Last week, Spotify unveiled that it would be laying off around 6 percent of its workforce, or about 600 people, as the streaming audio giant became the latest company in the technology space to cut back on staff amid a challenging economy. Ek on an analyst call discussed the recent job cuts as pointing to a possible question mark over steep investments in 2022.
“I’m sure some of you are wondering if we believe that that investment was a mistake, and the answer is no. And yes. I still believe it was the right call to invest and I will do it again,” he argued. But Ek added the business climate had changed for Spotify and other tech giants. “And in hindsight, I probably got a little carried away and over-invested relative to the uncertainty we saw shaping up in the market. So we are shifting the focus on tightening our spend and becoming more efficient.”

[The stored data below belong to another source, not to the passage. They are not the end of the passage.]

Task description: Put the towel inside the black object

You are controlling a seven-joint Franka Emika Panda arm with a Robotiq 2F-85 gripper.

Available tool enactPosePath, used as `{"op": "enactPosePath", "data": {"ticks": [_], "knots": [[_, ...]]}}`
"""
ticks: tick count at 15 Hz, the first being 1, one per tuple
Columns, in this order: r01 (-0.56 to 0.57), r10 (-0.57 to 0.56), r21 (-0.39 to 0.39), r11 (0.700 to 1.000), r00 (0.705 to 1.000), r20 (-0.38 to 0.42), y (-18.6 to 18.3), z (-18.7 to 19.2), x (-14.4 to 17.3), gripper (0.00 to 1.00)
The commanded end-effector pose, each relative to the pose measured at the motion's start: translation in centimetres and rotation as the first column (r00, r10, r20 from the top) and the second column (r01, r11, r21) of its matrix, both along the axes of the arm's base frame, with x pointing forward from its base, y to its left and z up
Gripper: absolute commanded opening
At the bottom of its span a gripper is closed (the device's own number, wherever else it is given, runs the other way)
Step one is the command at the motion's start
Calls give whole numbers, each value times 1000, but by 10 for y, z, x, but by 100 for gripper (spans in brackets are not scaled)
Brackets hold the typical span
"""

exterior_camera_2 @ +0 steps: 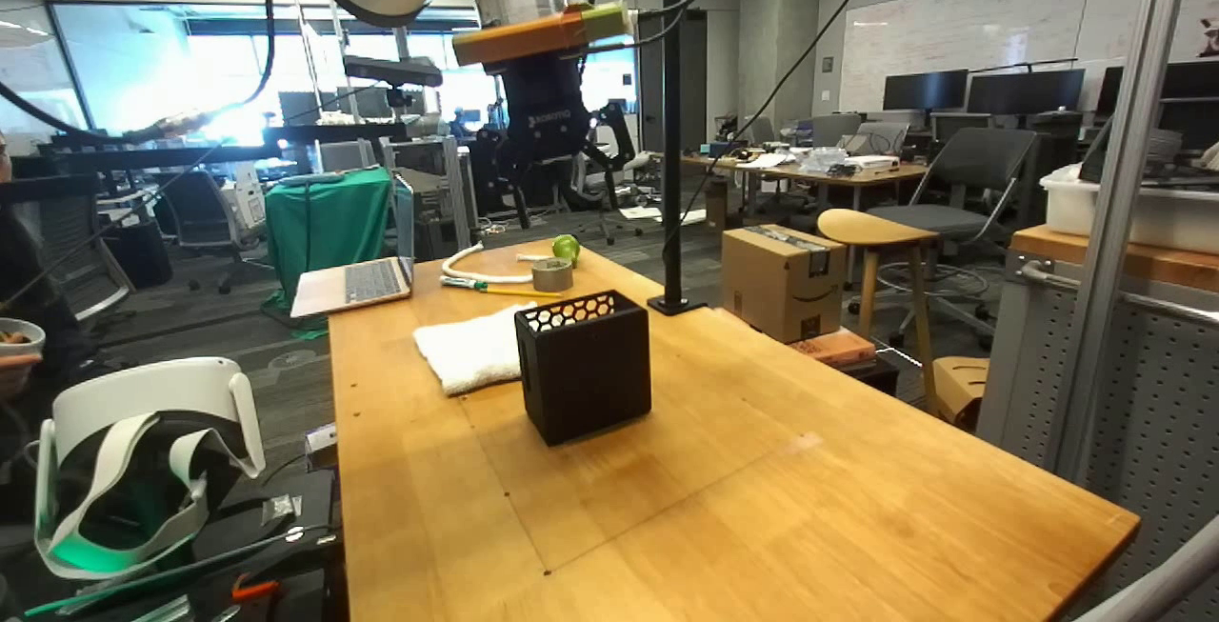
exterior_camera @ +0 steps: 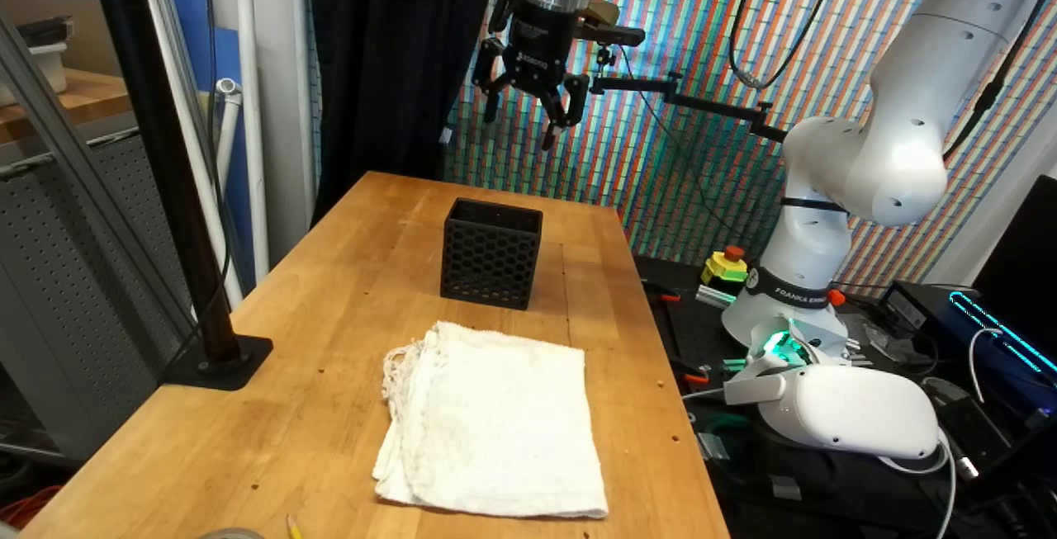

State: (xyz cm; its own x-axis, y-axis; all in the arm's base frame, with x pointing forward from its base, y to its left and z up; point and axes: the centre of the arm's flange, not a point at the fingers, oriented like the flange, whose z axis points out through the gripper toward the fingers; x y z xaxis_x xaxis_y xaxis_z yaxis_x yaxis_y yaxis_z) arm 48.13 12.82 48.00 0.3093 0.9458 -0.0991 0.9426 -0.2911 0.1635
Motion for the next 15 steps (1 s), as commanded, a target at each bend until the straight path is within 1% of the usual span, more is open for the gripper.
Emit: {"op": "enactPosePath", "data": {"ticks": [1, 2, 4, 6, 8, 11, 12, 15], "knots": [[-163, 162, 53, 985, 987, 22, 21, -13, 13, 100], [-213, 212, 45, 976, 977, 27, 31, -18, 23, 100], [-312, 310, 58, 948, 950, 44, 52, -29, 36, 100], [-407, 404, 81, 910, 913, 46, 74, -43, 47, 100], [-487, 484, 128, 864, 873, 55, 101, -61, 56, 100], [-592, 596, 204, 780, 802, 51, 148, -80, 62, 100], [-625, 632, 229, 746, 773, 51, 164, -83, 58, 100], [-697, 715, 237, 677, 699, 11, 200, -99, 40, 100]]}}
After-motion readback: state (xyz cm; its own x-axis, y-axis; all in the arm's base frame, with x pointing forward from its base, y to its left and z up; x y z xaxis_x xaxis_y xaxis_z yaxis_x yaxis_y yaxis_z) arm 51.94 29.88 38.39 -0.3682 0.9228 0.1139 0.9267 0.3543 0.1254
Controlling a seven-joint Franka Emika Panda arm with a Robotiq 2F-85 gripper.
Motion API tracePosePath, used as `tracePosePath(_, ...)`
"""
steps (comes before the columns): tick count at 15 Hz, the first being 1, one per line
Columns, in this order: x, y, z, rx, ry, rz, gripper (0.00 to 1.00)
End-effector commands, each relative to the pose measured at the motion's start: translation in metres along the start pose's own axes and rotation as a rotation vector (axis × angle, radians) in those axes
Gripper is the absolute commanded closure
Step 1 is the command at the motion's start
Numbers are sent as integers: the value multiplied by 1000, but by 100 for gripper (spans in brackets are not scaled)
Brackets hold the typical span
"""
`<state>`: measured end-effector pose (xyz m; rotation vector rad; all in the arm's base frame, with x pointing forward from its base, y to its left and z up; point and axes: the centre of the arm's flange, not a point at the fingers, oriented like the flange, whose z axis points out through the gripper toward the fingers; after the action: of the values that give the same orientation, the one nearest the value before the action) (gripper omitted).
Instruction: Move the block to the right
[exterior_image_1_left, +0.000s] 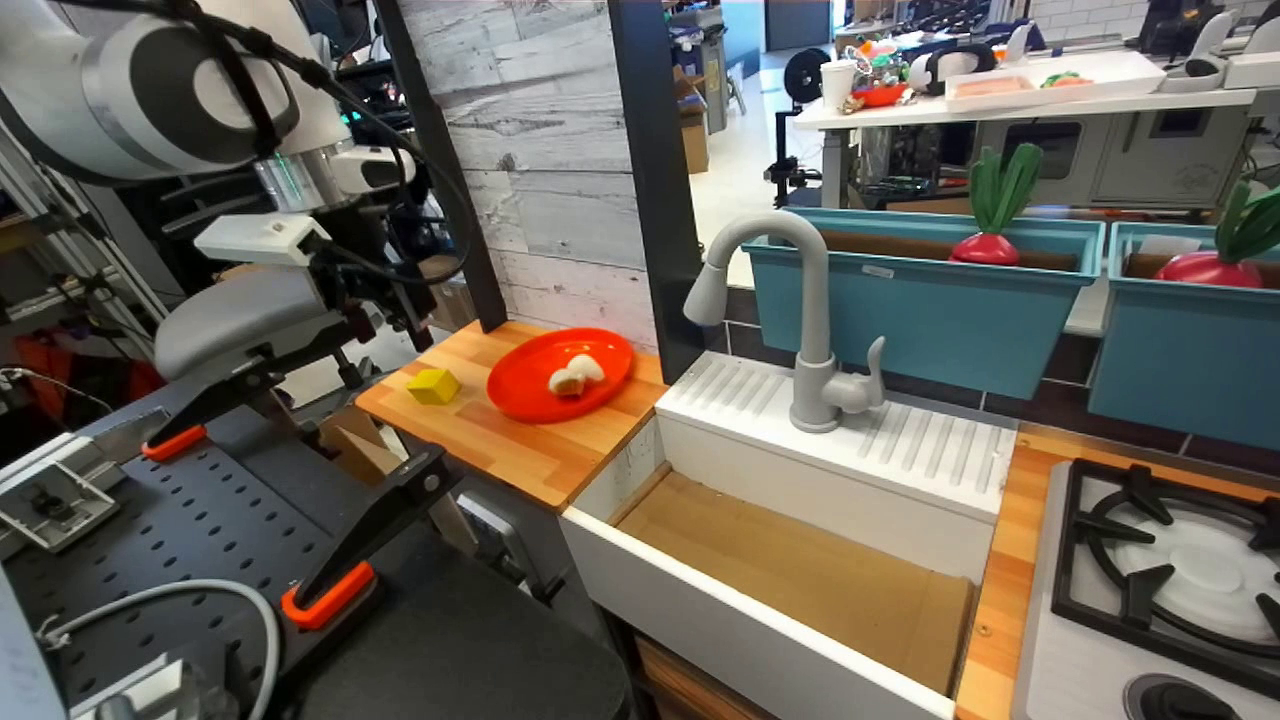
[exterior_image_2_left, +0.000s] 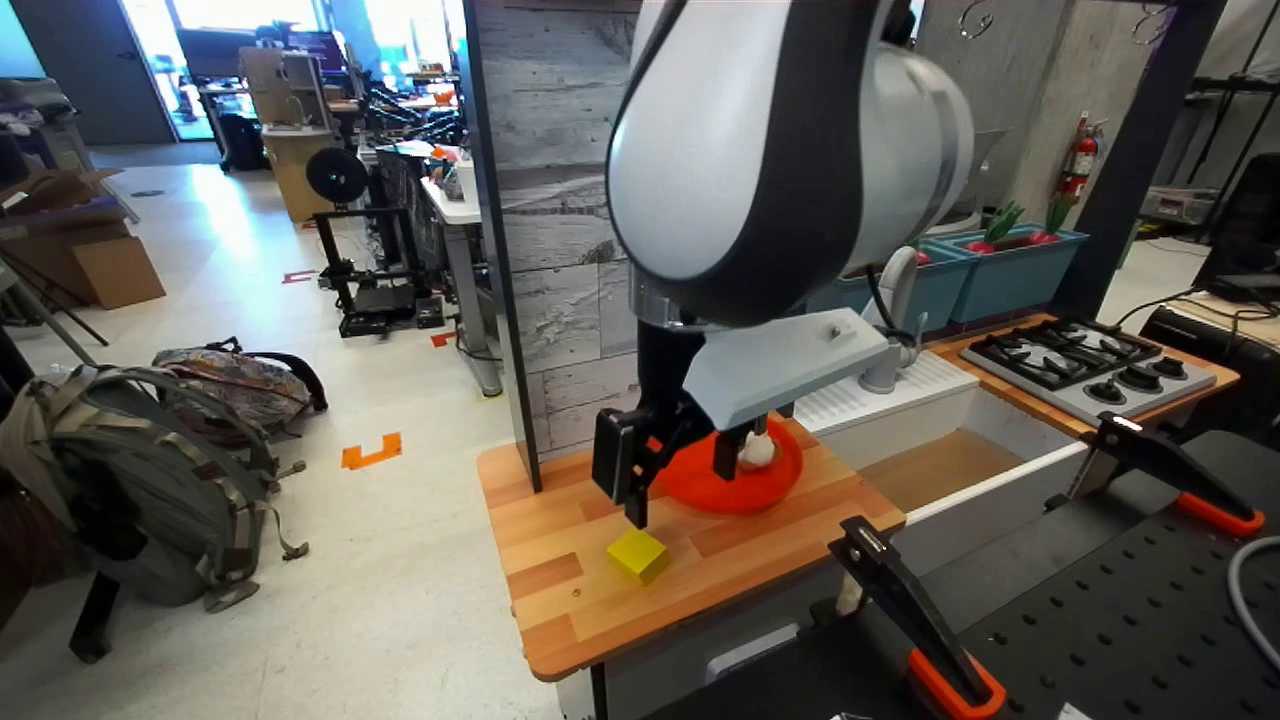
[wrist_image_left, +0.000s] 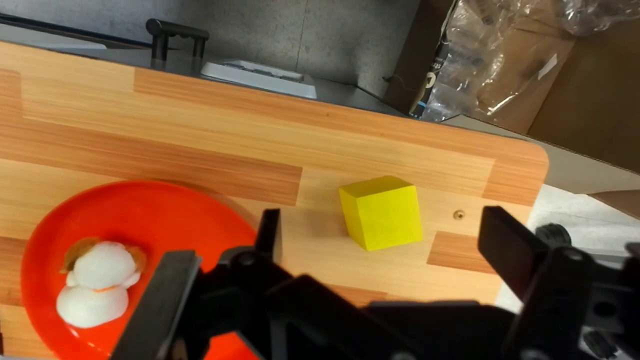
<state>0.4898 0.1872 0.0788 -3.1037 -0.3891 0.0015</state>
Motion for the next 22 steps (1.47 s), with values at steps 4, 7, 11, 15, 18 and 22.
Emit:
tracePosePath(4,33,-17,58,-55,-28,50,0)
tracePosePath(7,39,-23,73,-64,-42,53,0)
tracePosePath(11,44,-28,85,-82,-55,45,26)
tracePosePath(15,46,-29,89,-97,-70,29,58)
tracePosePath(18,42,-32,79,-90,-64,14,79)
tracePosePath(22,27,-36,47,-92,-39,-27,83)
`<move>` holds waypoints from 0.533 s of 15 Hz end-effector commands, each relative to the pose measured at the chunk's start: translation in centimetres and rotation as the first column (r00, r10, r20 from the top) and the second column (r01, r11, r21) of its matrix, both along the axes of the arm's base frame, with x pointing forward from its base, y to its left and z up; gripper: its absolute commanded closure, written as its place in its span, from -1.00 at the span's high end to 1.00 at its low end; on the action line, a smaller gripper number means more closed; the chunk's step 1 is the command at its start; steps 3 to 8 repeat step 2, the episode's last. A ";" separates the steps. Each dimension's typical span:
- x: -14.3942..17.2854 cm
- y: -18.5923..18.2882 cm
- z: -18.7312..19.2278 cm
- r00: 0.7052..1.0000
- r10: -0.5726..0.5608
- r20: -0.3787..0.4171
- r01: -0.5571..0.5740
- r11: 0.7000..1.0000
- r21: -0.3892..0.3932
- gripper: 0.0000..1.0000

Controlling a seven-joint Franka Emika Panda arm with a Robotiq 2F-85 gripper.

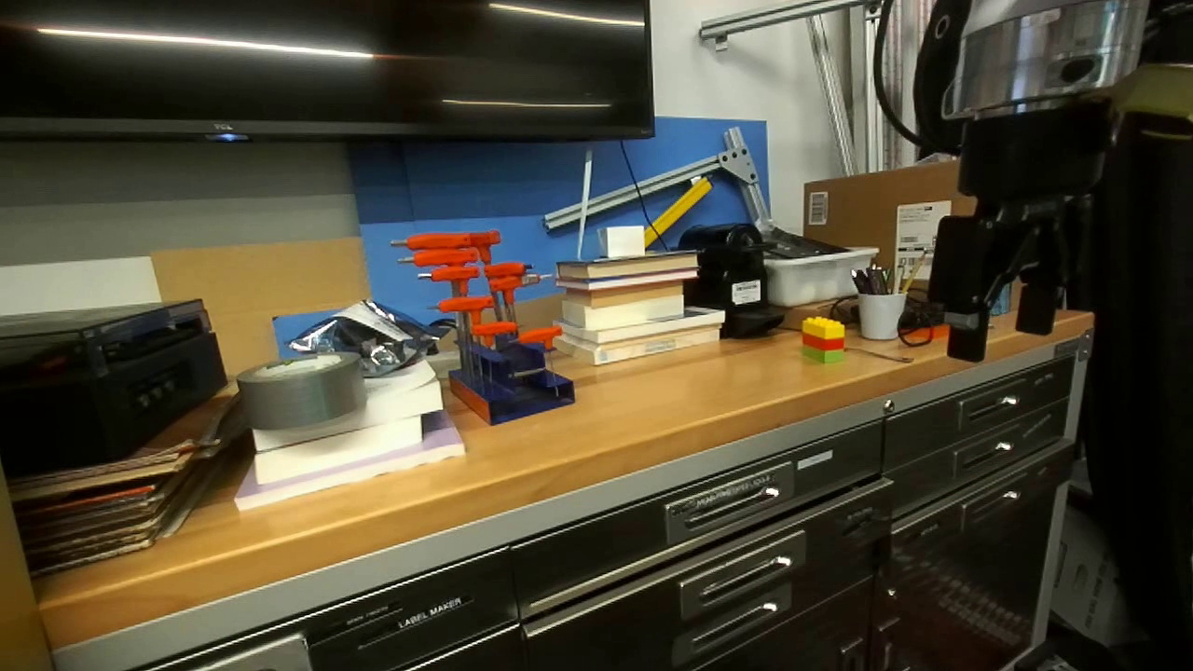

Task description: Put the black objects on the table into the open drawer and then close the drawer

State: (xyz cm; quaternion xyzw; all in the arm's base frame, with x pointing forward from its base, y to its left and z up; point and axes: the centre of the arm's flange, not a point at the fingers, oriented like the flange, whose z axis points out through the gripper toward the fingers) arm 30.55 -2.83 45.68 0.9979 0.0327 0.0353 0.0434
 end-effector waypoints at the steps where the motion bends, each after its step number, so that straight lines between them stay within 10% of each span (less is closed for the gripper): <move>1: 0.0 0.0 0.0 1.000 0.000 0.000 0.000 1.000 0.000 1.00; 8: 0.0 0.0 0.0 1.000 0.000 0.000 0.000 1.000 0.000 1.00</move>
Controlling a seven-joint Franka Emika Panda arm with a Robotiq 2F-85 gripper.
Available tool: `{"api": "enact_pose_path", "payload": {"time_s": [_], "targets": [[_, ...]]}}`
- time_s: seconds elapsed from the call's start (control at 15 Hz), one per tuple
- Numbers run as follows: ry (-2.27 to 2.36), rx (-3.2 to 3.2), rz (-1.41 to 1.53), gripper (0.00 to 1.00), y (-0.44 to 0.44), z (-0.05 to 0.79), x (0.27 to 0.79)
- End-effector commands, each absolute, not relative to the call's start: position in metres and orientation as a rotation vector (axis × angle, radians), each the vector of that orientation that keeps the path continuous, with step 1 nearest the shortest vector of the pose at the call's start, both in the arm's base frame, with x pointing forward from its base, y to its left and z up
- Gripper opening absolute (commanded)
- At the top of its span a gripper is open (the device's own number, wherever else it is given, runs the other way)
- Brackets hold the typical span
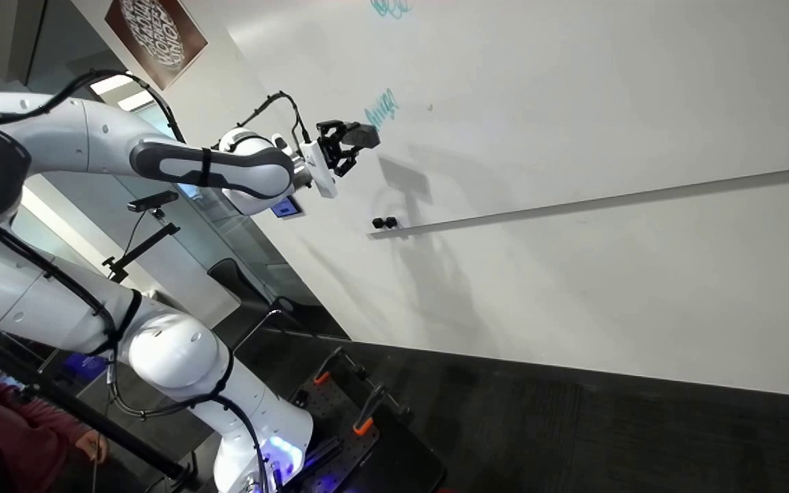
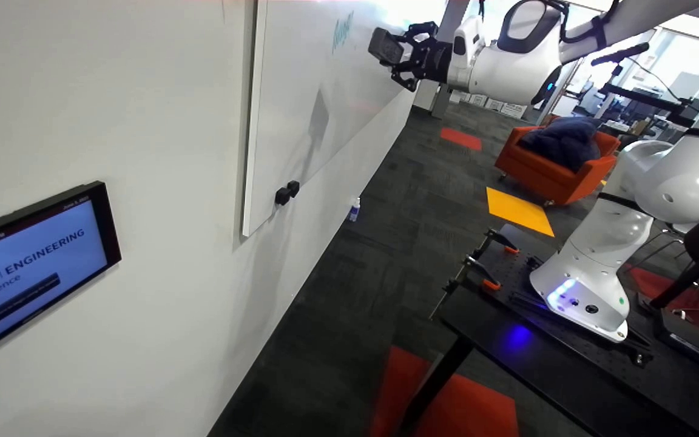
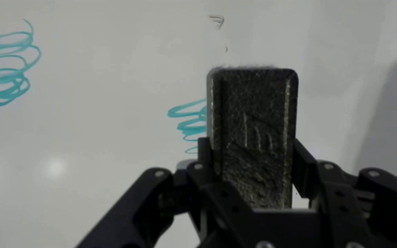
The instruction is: Use the duster to erase the white board
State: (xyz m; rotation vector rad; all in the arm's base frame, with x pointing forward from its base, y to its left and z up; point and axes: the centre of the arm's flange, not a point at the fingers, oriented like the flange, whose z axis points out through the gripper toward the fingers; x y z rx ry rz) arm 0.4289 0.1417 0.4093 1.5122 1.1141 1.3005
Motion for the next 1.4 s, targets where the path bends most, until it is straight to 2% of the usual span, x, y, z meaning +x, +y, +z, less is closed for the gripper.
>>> {"api": "enact_pose_path", "payload": {"time_s": [0.0,0.47,0.73,1.0,1.33], "targets": [[1.093,1.563,1.315,0.31,0.139,0.409,0.438],[0.986,1.859,1.555,0.31,0.084,0.456,0.492],[0.942,1.930,1.722,0.31,0.097,0.486,0.510],[0.905,1.951,1.717,0.31,0.111,0.492,0.526],[0.903,1.984,1.691,0.31,0.085,0.479,0.547]]}}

Spotify CFO Paul Vogel addressed a question about when Spotify might break even, but didn’t point to a direct timeline. “I think you can expect to see a meaningful improvement in the operating loss in (20)23, relative to (20)22. So we expect that to be pretty significant. Again, as Daniel mentioned, we invested a lot in 2022. So we’ll get some of the leverage on top of that investment … Exactly when we break even we haven’t said yet, but we feel like we’re on a good path.”
Vogel added in response to another question that Spotify would be “more efficient” with its marketing expenditures in 2023 as part of a larger drive to be more disciplined with corporate spending overall. He also declined to put a dollar figure on cost savings from laying off around 600 employees. “There really wasn’t any specific area, it was pretty broad-based across most of the divisions within Spotify,” Vogel added.
A previous round of cuts hit staff working on canceled shows from in-house podcast studios Gimlet and Parcast. The company in its latest financial results predicted it would take severance costs of $38 million-$49 million in connection with the layoffs.
As part of that announcement, one of Spotify’s most high-profile executives, chief content and advertising officer Dawn Ostroff, said she would depart the company “as part of a broader reorganization,” becoming a senior adviser to help the company with the transition.
“As we evolve and grow as a business, so must our way of working while still staying true to our core values,” Ek wrote in a blog post back then. “In 2022, the growth of Spotify’s operating expenses outpaced our revenue growth by two times. That would have been unsustainable long-term in any climate, but with a challenging macro environment, it would be even more difficult to close the gap.” He added: “Personally, these changes will allow me to get back to the part where I do my best work—spending more time working on the future of Spotify — and I can’t wait to share more about all the things we have coming.”
Wells Fargo analyst Steven Cahall wrote in a first reaction: “Fourth-quarter margins topped guidance and Street on strong subs, providing the greenshoots bulls want. … We see ’23 as pivotal for margin progress.”